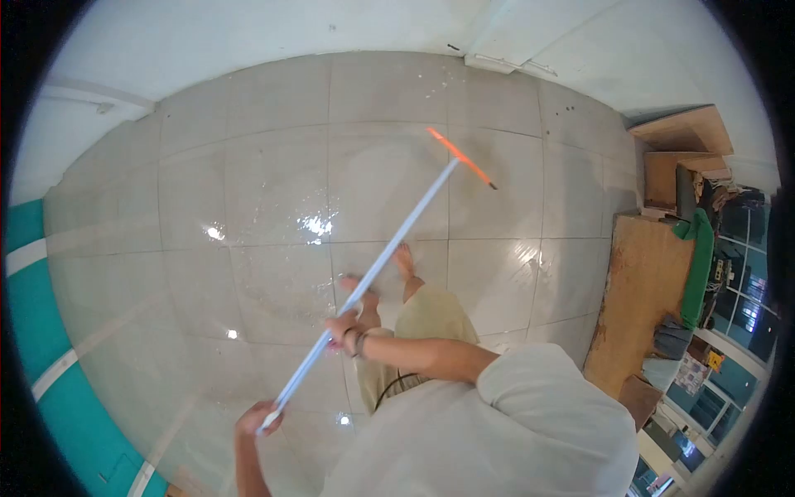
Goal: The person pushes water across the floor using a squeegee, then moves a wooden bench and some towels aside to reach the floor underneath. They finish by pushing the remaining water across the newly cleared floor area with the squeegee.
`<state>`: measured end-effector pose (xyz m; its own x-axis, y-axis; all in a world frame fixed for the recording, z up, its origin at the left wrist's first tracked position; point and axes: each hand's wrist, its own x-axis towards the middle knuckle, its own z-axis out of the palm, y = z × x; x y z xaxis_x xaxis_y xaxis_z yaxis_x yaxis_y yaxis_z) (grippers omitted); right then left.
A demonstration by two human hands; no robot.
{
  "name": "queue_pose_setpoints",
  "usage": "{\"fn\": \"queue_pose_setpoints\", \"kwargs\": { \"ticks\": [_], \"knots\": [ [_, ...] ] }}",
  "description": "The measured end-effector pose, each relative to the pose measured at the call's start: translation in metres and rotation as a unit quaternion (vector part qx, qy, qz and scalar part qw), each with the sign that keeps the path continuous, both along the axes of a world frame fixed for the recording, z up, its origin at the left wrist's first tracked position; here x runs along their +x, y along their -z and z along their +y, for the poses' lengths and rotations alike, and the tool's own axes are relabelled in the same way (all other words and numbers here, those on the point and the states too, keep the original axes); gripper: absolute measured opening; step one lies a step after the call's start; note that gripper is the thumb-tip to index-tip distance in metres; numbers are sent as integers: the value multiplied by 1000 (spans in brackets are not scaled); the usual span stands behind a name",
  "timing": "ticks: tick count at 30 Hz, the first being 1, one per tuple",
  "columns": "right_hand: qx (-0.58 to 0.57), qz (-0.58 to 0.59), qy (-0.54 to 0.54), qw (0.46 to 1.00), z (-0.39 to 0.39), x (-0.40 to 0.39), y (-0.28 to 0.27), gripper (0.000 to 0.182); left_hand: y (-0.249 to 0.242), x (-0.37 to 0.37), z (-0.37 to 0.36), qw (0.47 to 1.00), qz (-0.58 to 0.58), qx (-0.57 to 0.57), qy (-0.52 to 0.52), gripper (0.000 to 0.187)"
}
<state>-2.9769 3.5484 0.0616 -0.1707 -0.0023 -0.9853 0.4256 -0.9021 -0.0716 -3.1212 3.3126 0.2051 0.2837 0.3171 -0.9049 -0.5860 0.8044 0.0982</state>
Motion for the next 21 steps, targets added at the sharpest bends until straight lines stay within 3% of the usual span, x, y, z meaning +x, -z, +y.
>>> {"fn": "queue_pose_setpoints", "kwargs": {
  "ticks": [3,6,9,10,11,14,15,18,19,20,21],
  "knots": [
    [110,-37,-2,993,90,64,73,47,85,51,95,994,1,82,69,35],
    [253,-111,-57,959,183,136,138,23,107,125,212,995,28,51,84,35],
    [375,-197,-144,894,256,203,195,25,116,181,262,994,-41,84,60,29],
    [369,-196,-170,892,270,217,209,32,112,190,264,994,-38,78,60,29],
    [276,-180,-242,913,286,215,194,33,109,195,262,992,-47,106,52,29],
    [249,-156,-291,911,227,180,168,36,96,174,206,994,-8,99,52,29],
    [299,-120,-393,861,204,169,193,36,90,157,183,996,34,69,55,29],
    [267,-39,-151,951,80,99,148,44,57,93,99,980,116,35,160,27],
    [217,-25,-114,969,38,86,177,43,45,73,62,973,134,35,186,25],
    [150,20,-132,980,4,63,150,36,28,54,27,965,146,16,216,26],
    [280,71,-255,923,-38,45,151,32,6,38,-2,961,154,-6,231,27]
  ]
}}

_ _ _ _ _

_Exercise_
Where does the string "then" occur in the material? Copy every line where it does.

_Task answer_
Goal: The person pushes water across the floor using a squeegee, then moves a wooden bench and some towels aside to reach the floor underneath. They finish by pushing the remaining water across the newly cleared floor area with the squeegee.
`<state>`: measured end-effector pose (xyz m; its own x-axis, y-axis; all in a world frame fixed for the recording, z up, its origin at the left wrist's first tracked position; point and axes: each hand's wrist, its own x-axis towards the middle knuckle, its own z-axis out of the palm, y = z × x; x y z xaxis_x xaxis_y xaxis_z yaxis_x yaxis_y yaxis_z) (grippers omitted); right then left.

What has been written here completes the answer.